Dopo il lavaggio, sospendere nuovamente il tessuto adiposo in soluzione collagenosa, quindi incubare a bagno d'acqua tremante fino a quando il tessuto è quasi omogeneo. Successivamente, ruotare la miscela collagenosa tissutale per 15 secondi, quindi centrifugare successivamente per cinque minuti. Dopo la centrifugazione, avrai tre strati.
Scartare con attenzione il surnatante sulla frazione vascolare stromale. Per prima cosa scartare con attenzione lo strato di olio nella parte superiore, seguito dallo strato di echi senza disturbare il pellet della frazione vascolare stromale. Sospendere nuovamente la frazione vascolare stromale in BSA sterile e ricentrare per cinque minuti.
Centrifugazione intera, posizionare il supporto DMEM F-12 completo in un pallone quadrato di 25 centimetri. Dopo la centrifugazione, scartare il surnatante e sospendere nuovamente il pellet vascolare stromale in un mezzo DMEM F-12 completo. E trasferisci al pallone di coltura.
Posizionare in 37 gradi 5% incubatore di anidride carbonica. Il giorno successivo, rimuovere le celle non attaccate e sostituire il supporto con un supporto nuovo. A partire dal giorno successivo di isolamento, le cellule simili ai fibroblasti inizieranno ad apparire.
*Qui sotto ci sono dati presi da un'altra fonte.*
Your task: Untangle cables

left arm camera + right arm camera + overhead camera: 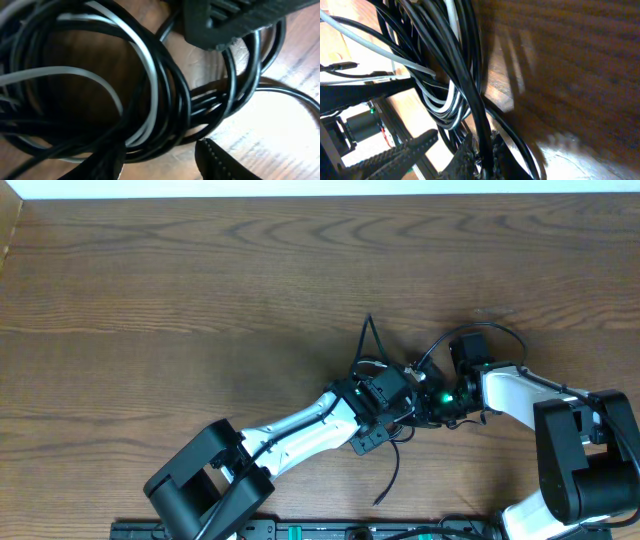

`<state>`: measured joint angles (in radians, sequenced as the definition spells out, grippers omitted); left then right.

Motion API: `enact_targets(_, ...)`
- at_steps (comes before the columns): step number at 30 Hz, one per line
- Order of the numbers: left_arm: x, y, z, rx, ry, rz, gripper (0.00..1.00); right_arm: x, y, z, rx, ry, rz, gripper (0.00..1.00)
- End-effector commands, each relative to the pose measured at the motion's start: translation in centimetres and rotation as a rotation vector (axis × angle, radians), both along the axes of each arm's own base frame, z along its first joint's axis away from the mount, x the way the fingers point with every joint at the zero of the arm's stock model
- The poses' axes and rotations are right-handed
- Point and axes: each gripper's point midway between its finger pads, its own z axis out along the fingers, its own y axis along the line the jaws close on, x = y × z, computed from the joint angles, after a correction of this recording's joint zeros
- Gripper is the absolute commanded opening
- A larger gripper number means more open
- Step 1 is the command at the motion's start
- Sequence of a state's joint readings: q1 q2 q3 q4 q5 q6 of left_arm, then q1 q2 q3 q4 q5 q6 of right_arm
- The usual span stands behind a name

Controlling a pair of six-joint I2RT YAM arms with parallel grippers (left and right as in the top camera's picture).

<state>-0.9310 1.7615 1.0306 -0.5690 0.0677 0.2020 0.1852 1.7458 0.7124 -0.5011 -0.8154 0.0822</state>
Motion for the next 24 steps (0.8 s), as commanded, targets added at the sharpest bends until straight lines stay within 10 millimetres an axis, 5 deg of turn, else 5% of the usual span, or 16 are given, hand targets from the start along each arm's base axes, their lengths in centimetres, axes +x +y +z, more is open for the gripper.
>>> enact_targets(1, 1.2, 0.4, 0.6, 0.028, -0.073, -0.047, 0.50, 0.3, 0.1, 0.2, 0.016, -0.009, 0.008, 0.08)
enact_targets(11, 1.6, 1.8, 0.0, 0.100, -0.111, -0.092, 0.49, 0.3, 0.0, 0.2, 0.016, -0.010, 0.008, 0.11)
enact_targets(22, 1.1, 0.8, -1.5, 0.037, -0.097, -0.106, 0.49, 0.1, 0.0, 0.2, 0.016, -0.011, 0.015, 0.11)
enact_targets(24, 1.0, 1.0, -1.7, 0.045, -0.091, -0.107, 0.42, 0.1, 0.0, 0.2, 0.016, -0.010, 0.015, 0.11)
Poi gradualmente con il passare del tempo aumenteranno di numero e dimensioni. Passando, le cellule diventeranno più omogenee. Queste cellule presentano tutti i criteri di caratterizzazione delle cellule staminali mesenchimali.
Queste cellule sono state differenziate verso le cellule produttrici di insulina utilizzando questo semplice protocollo contenente nicotinamide beta mercaptoetanolo ed Exendin-4. Durante le fasi di differenziazione, le cellule iniziano a perdere la loro forma fibroblastica e penso che la morfologia sia simile a un cluster. Quando le cellule produttrici di insulina utilizzate mostrano una colorazione positiva del disitone rosso cremisi, quindi le cellule produttrici di insulina utilizzate esprimono vari marcatori delle cellule beta come Pdx-1, mafA e insulina.
Inoltre, le cellule produttrici di insulina indotte secernono livelli più elevati di insulina nel surnatante quando sfidate con una maggiore concentrazione di glucosio. Abbiamo fornito un protocollo dettagliato e graduale per l'isolamento e la caratterizzazione delle cellule staminali mesenchimali adipose. Forniamo anche qui un protocollo relativamente breve, semplice ed efficiente per la differenziazione delle cellule staminali mesenchimali adipose in cellule produttrici di insulina.
Ciò fornisce un gateway per il ricercatore per entrare nel campo delle cellule staminali mesenchimali e studiare la loro differenziazione in cellule produttrici di insulina.